In Vic, in the 1990s, there were already some neo-Nazi groups. I watched them from afar, and I remember how they provoked an almost instinctive, visceral fear in me. morophiliaThe uprising against the Republic, in fact, could not have taken place without the numerous troops recruited in the Rif. But if there is one thing that characterizes these postmodern fascists, it is their ability to defend contradictory values. They no longer declare themselves anti-Semitic, but if the phenomenon of immigration did not exist, where would these nostalgic people, who were already walking with firefighters And tight pants presented themselves as reactionary anti-system rebels? What the surveys tell us about the shift towards the extreme right among youth is a continuation of those gangs of skinheads, only with a massive reach thanks to the radiating power of digital media. Encouraging people to go out and "hunt the Moor" is nothing new, and one only needs to review the newspaper archives to discover cases such as El Ejido and Ca n'Anglada and other episodes of racist violence directed at the "other" par excellence.

In this case, we should avoid falling into the sugarcoating of messages from far-right groups claiming to be against immigration or undocumented immigrants or calling them xenophobic. Not even the word racism It suits them well because, in fact, in Spain (and Catalonia), what we're talking about is an atavistic and deep hatred based on a very solid construction in the collective imagination that comes from afar. While it's true that Franco achieved a strange hybridization by organizing a crusade carried out by a significant number of Muslim soldiers against the supposedly common enemy—the red and atheist one—(although we must remember that many of the Moors he brought to the dictator accompanied him because their families were literally dying of hunger), if we went back to 100%. morophobia Hispanic situated exactly in the colonial war that began in 1909 and ended in 1925 in the so-called "Landing of Alhucemas" (and which it seems that some military still wanted to commemorate this September) and the establishment of a protectorate is in the colonial conquest where it is forged, through the astute image, which still oozes through the cracks through which our collective subconscious emerges. The image of the North African in SpainI must say that looking at the illustrations in the volume, many of which were published in newspapers and magazines from the time of the Penetration, is so nauseating that I've never been able to look at them all.

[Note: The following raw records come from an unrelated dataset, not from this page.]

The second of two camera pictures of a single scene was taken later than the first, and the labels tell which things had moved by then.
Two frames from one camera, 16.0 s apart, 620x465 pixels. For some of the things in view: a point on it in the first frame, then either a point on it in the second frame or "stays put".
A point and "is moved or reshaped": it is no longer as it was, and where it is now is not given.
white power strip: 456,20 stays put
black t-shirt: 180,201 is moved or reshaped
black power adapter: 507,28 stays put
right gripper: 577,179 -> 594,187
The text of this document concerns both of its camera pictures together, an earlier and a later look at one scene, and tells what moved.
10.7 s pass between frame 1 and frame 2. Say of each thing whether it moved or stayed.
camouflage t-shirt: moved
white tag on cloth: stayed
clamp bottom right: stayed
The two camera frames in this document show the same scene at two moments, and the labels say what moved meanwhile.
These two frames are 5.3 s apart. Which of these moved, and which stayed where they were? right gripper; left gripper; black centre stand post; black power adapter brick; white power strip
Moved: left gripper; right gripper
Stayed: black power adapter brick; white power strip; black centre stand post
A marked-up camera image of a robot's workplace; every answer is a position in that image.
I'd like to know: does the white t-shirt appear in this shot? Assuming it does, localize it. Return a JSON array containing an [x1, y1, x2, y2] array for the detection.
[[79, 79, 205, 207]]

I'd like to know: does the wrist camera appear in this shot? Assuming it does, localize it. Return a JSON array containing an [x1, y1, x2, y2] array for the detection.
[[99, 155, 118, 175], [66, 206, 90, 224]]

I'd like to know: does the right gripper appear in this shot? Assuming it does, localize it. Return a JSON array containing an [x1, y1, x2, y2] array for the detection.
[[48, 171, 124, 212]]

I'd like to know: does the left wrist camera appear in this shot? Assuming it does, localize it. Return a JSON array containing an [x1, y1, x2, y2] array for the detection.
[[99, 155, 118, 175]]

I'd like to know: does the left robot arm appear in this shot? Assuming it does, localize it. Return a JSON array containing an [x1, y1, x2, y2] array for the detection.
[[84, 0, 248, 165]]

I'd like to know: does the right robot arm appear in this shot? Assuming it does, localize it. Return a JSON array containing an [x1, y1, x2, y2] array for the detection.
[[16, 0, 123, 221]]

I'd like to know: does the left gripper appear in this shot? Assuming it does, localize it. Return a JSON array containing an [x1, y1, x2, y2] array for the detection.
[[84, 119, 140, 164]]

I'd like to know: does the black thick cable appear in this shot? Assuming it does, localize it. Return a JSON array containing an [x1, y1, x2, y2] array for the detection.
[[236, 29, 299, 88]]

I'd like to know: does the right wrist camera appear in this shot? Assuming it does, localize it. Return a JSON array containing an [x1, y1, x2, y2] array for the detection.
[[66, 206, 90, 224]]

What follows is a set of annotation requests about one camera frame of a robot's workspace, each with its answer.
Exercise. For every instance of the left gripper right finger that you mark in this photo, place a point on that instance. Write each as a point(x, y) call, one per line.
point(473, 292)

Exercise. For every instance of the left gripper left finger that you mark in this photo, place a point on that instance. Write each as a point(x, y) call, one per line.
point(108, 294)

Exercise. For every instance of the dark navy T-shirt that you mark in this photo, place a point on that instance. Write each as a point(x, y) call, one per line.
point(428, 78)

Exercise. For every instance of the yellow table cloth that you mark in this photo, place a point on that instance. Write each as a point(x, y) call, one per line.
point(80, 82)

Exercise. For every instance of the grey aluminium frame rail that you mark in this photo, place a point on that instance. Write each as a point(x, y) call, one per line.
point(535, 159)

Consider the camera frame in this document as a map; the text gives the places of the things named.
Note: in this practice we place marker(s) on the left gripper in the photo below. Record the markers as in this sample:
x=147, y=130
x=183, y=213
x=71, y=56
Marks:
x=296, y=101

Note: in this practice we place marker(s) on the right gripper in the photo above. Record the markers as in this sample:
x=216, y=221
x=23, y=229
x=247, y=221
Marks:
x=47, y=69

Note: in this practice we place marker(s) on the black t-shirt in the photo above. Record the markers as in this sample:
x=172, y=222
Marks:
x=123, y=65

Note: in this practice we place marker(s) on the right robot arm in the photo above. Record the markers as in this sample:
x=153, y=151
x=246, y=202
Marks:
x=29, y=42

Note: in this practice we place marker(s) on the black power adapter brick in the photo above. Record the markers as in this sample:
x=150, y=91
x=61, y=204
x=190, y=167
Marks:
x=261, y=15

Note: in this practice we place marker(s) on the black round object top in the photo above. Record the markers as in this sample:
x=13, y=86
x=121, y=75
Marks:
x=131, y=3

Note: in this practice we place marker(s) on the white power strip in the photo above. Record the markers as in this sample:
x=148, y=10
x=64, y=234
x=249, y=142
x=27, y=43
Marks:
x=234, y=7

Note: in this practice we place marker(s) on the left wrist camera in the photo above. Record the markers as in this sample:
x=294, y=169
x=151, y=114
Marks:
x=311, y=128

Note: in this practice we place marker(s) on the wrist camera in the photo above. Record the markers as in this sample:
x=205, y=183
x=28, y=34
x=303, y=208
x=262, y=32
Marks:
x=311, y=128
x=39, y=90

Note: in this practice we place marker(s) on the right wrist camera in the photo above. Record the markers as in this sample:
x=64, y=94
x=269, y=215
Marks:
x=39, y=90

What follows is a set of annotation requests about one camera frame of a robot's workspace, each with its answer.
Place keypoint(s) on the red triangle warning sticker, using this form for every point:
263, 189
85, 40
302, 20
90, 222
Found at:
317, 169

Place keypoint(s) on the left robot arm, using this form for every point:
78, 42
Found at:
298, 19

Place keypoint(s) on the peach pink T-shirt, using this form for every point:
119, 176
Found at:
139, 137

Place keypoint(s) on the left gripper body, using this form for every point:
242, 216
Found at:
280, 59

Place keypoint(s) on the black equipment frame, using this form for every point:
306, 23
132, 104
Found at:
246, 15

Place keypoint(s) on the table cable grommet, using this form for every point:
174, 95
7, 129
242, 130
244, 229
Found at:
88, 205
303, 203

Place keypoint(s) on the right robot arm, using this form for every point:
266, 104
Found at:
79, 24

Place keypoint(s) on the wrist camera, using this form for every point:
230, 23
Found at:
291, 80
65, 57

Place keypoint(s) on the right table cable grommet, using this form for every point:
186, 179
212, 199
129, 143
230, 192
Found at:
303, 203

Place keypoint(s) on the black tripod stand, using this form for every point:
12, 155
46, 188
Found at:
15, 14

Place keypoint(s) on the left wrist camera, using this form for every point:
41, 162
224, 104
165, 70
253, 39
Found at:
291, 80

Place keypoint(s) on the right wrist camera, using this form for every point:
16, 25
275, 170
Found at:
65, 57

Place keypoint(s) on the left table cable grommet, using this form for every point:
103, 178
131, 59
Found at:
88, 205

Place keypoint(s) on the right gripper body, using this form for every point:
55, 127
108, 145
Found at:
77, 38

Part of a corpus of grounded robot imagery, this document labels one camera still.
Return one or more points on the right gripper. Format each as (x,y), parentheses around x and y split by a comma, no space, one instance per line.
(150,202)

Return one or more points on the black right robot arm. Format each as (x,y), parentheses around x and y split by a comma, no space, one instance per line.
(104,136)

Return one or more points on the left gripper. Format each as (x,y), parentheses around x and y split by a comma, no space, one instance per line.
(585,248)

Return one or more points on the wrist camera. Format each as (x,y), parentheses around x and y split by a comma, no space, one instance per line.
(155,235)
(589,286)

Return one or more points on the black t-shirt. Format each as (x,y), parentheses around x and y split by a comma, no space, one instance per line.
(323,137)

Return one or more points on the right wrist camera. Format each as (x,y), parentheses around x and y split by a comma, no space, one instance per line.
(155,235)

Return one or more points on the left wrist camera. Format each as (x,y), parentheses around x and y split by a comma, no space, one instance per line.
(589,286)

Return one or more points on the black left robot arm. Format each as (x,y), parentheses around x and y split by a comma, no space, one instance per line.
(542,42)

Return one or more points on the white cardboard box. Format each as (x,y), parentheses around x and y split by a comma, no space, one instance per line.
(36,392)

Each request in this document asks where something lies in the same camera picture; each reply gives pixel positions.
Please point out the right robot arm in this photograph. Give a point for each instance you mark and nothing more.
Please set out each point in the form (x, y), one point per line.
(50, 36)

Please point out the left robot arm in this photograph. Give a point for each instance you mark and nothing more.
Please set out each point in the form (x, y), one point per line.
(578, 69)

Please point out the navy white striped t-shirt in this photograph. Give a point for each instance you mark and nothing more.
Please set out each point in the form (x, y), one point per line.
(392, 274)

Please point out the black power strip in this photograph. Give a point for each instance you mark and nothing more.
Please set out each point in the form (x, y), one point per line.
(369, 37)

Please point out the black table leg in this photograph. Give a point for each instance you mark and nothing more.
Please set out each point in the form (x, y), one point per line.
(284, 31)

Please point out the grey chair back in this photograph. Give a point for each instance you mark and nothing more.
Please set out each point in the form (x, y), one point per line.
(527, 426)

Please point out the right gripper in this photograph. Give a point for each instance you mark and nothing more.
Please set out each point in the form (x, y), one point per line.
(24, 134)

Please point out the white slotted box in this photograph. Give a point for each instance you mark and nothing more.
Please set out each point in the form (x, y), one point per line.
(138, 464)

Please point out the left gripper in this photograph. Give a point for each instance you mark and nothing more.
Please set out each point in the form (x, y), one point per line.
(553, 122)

The events in Torre Pacheco these days are not about xenophobia or rejection of immigrants, and they do not stem from a lack of understanding of the hated subject, but rather the opposite: hatred of the "other" with whom one has had the most contact and conflicts. It is also a reflection of how the construction of national identity is, by definition, a radical separation from this element considered radically opposed and which embodies all the evils that one does not want to see in one's own society. That is why this specific racism, the morophobia, is perfect for a populist party like Vox, which thrives when it's able to stir up hatred against a recognizable figure, articulated through layers of waste and stereotypes. It doesn't matter that, in this case, the racists can easily pass for North Africans, because it's the image of the foreign enemy who has illegally and treacherously entered Spanish territory that excites the sadistic impulses of the lynchers; it's the need to cleanse a society whose corruption is attributed to these foreigners of impure elements.